Entries taken from a collection:
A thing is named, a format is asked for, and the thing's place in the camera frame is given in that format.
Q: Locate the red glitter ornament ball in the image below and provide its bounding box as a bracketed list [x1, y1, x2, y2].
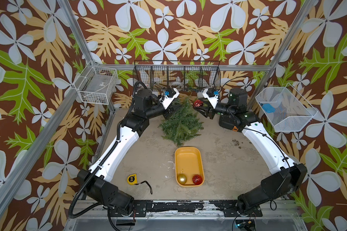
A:
[192, 174, 203, 185]

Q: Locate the white wire basket left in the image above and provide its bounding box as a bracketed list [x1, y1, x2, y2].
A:
[74, 62, 119, 105]

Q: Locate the white wire basket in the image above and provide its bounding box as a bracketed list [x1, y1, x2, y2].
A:
[255, 84, 318, 133]
[74, 62, 119, 105]

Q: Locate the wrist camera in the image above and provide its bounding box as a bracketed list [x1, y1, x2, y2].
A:
[202, 88, 219, 109]
[160, 88, 179, 110]

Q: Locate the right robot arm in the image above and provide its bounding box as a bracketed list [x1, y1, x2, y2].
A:
[193, 88, 307, 215]

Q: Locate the yellow tape measure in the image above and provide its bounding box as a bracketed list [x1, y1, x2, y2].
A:
[127, 174, 153, 195]

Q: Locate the gold ornament ball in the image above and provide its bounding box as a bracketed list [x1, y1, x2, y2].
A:
[176, 169, 188, 185]

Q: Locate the white wire basket right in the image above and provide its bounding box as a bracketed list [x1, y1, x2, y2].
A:
[255, 84, 318, 133]

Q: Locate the black wire wall basket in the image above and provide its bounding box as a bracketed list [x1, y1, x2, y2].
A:
[133, 60, 221, 92]

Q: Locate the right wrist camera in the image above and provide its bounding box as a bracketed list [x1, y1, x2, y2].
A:
[202, 88, 219, 109]

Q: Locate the tape roll in basket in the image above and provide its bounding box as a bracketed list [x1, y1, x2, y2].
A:
[170, 81, 185, 89]

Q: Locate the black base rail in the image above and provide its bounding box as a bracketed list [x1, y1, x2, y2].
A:
[108, 200, 264, 218]

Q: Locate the blue object in basket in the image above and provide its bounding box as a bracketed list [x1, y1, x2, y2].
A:
[261, 104, 276, 113]

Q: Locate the red patterned ornament ball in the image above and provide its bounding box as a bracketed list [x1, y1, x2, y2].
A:
[193, 100, 204, 108]

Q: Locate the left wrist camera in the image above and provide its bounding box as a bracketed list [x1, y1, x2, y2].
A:
[160, 88, 179, 110]

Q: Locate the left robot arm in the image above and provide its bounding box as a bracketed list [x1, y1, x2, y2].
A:
[68, 81, 180, 218]

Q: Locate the small green christmas tree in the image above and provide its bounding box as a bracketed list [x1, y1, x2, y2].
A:
[159, 99, 203, 147]

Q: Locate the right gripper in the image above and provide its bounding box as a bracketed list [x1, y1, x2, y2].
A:
[195, 97, 238, 121]

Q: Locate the yellow plastic tray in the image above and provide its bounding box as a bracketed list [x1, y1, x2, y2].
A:
[174, 146, 205, 187]

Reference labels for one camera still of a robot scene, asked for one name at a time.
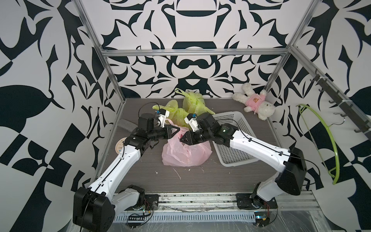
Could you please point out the white plush bunny pink shirt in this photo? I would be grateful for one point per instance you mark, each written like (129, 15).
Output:
(255, 102)

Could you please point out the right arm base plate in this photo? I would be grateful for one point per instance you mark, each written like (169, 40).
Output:
(249, 201)

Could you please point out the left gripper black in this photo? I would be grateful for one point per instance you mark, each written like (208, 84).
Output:
(168, 134)

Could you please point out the white plastic basket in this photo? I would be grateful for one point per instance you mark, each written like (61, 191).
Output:
(236, 155)

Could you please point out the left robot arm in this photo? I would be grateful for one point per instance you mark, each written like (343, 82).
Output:
(95, 207)

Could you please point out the pink plastic bag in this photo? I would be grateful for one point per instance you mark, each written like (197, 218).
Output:
(178, 154)

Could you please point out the grey oval stone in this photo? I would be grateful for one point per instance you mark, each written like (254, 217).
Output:
(127, 125)

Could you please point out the black wall hook rack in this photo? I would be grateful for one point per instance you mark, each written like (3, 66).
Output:
(339, 99)

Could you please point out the green plastic bag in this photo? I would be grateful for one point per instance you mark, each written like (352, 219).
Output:
(176, 115)
(193, 102)

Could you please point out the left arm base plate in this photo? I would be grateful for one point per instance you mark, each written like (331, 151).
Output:
(151, 201)

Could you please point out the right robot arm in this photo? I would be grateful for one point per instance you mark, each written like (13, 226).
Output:
(290, 165)

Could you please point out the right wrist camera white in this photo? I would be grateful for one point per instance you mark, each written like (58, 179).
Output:
(191, 120)

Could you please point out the small round clock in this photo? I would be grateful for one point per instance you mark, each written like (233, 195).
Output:
(120, 145)

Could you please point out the green hoop hanger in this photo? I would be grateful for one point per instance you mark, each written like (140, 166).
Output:
(322, 138)

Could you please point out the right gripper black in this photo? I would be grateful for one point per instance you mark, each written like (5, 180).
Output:
(189, 138)

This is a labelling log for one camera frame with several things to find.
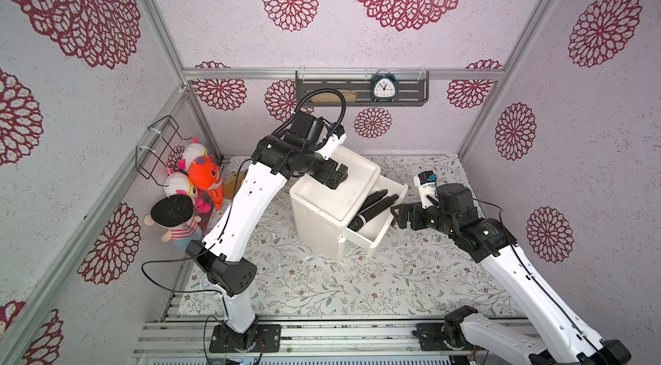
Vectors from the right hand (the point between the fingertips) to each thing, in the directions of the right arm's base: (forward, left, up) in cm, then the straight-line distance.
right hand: (405, 204), depth 73 cm
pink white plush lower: (+9, +73, -4) cm, 73 cm away
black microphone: (-2, +12, -6) cm, 14 cm away
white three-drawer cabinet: (-3, +25, 0) cm, 26 cm away
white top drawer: (-4, +9, -11) cm, 15 cm away
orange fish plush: (+14, +66, -4) cm, 67 cm away
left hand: (+6, +21, +8) cm, 23 cm away
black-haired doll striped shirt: (-3, +67, -2) cm, 67 cm away
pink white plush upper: (+24, +73, -3) cm, 77 cm away

Exercise aim :: Omit the pictures, then give every record back exactly as it stands.

The completed task ::
A thing is named, a format is asked for, and the thing's place in the camera frame is given in that format.
Q: Locate the red glitter ornament ball in the image below and provide its bounding box as a bracketed list [x1, y1, x2, y2].
A:
[192, 174, 203, 185]

Q: Locate the white wire basket left in the image above and provide its bounding box as a bracketed list [x1, y1, x2, y2].
A:
[74, 62, 119, 105]

Q: Locate the white wire basket in the image above and provide its bounding box as a bracketed list [x1, y1, x2, y2].
A:
[255, 84, 318, 133]
[74, 62, 119, 105]

Q: Locate the wrist camera in the image above and provide its bounding box as a bracketed list [x1, y1, x2, y2].
A:
[202, 88, 219, 109]
[160, 88, 179, 110]

Q: Locate the right robot arm in the image above and provide its bounding box as a bracketed list [x1, y1, x2, y2].
A:
[193, 88, 307, 215]

Q: Locate the yellow tape measure in the image above and provide its bounding box as a bracketed list [x1, y1, x2, y2].
A:
[127, 174, 153, 195]

Q: Locate the gold ornament ball in the image above and provide its bounding box as a bracketed list [x1, y1, x2, y2].
A:
[176, 169, 188, 185]

Q: Locate the white wire basket right in the image above and provide its bounding box as a bracketed list [x1, y1, x2, y2].
A:
[255, 84, 318, 133]

Q: Locate the black wire wall basket in the image above and provide its bounding box as a bracketed list [x1, y1, x2, y2].
A:
[133, 60, 221, 92]

Q: Locate the right wrist camera in the image above and provide its bounding box as a bracketed list [x1, y1, x2, y2].
A:
[202, 88, 219, 109]

Q: Locate the tape roll in basket in the image above and provide its bounding box as a bracketed list [x1, y1, x2, y2].
A:
[170, 81, 185, 89]

Q: Locate the black base rail in the image above and provide its bounding box as a bracketed list [x1, y1, x2, y2].
A:
[108, 200, 264, 218]

Q: Locate the blue object in basket in the image above and provide its bounding box as a bracketed list [x1, y1, x2, y2].
A:
[261, 104, 276, 113]

Q: Locate the red patterned ornament ball in the image above and provide its bounding box as a bracketed list [x1, y1, x2, y2].
A:
[193, 100, 204, 108]

Q: Locate the left wrist camera in the image above and provide its bounding box as a bracketed list [x1, y1, x2, y2].
A:
[160, 88, 179, 110]

Q: Locate the left robot arm in the image above and provide its bounding box as a bracketed list [x1, y1, x2, y2].
A:
[68, 81, 180, 218]

Q: Locate the small green christmas tree in the image above and provide its bounding box as a bracketed list [x1, y1, x2, y2].
A:
[159, 99, 203, 147]

Q: Locate the right gripper in the image above and provide its bounding box as a bracketed list [x1, y1, x2, y2].
A:
[195, 97, 238, 121]

Q: Locate the yellow plastic tray in the image above and provide its bounding box as a bracketed list [x1, y1, x2, y2].
A:
[174, 146, 205, 187]

Reference labels for one camera still of a robot scene, asked for one name at a time.
Could you please point out the white plush bunny pink shirt in this photo? I would be grateful for one point per instance you mark, each written like (129, 15).
Output:
(255, 102)

Could you please point out the right arm base plate in this photo? I would be grateful for one point per instance you mark, each written like (169, 40).
Output:
(249, 201)

Could you please point out the left gripper black in this photo? I would be grateful for one point per instance you mark, each written like (208, 84).
Output:
(168, 134)

Could you please point out the white plastic basket in this photo? I would be grateful for one point per instance you mark, each written like (61, 191).
Output:
(236, 155)

Could you please point out the left robot arm in this photo? I would be grateful for one point per instance you mark, each written like (343, 82).
Output:
(95, 207)

Could you please point out the pink plastic bag in this photo? I would be grateful for one point per instance you mark, each written like (197, 218).
Output:
(178, 154)

Could you please point out the grey oval stone in this photo? I would be grateful for one point per instance you mark, each written like (254, 217).
Output:
(127, 125)

Could you please point out the black wall hook rack in this photo? I would be grateful for one point per instance you mark, each written like (3, 66).
Output:
(339, 99)

Could you please point out the green plastic bag in this photo? I would be grateful for one point per instance you mark, each written like (352, 219).
Output:
(176, 115)
(193, 102)

Could you please point out the left arm base plate in this photo? I would be grateful for one point per instance you mark, each written like (331, 151).
Output:
(151, 201)

Could you please point out the right robot arm in this photo? I would be grateful for one point per instance you mark, each written like (13, 226).
Output:
(290, 165)

Could you please point out the right wrist camera white in this photo? I would be grateful for one point per instance you mark, each written like (58, 179).
Output:
(191, 120)

Could you please point out the small round clock in this photo? I would be grateful for one point per instance you mark, each written like (233, 195).
Output:
(120, 145)

Could you please point out the green hoop hanger in this photo? I would be grateful for one point per instance you mark, each written like (140, 166).
Output:
(322, 138)

Could you please point out the right gripper black in this photo? I would be grateful for one point per instance you mark, each written like (5, 180).
Output:
(189, 138)

This is a labelling log for one camera frame with several things to find.
Vectors from the right hand (the point between the fingertips) to each thing, in the directions of the right arm's base: (forward, left, up) in cm, then the straight-line distance.
right hand: (405, 204), depth 73 cm
pink white plush lower: (+9, +73, -4) cm, 73 cm away
black microphone: (-2, +12, -6) cm, 14 cm away
white three-drawer cabinet: (-3, +25, 0) cm, 26 cm away
white top drawer: (-4, +9, -11) cm, 15 cm away
orange fish plush: (+14, +66, -4) cm, 67 cm away
left hand: (+6, +21, +8) cm, 23 cm away
black-haired doll striped shirt: (-3, +67, -2) cm, 67 cm away
pink white plush upper: (+24, +73, -3) cm, 77 cm away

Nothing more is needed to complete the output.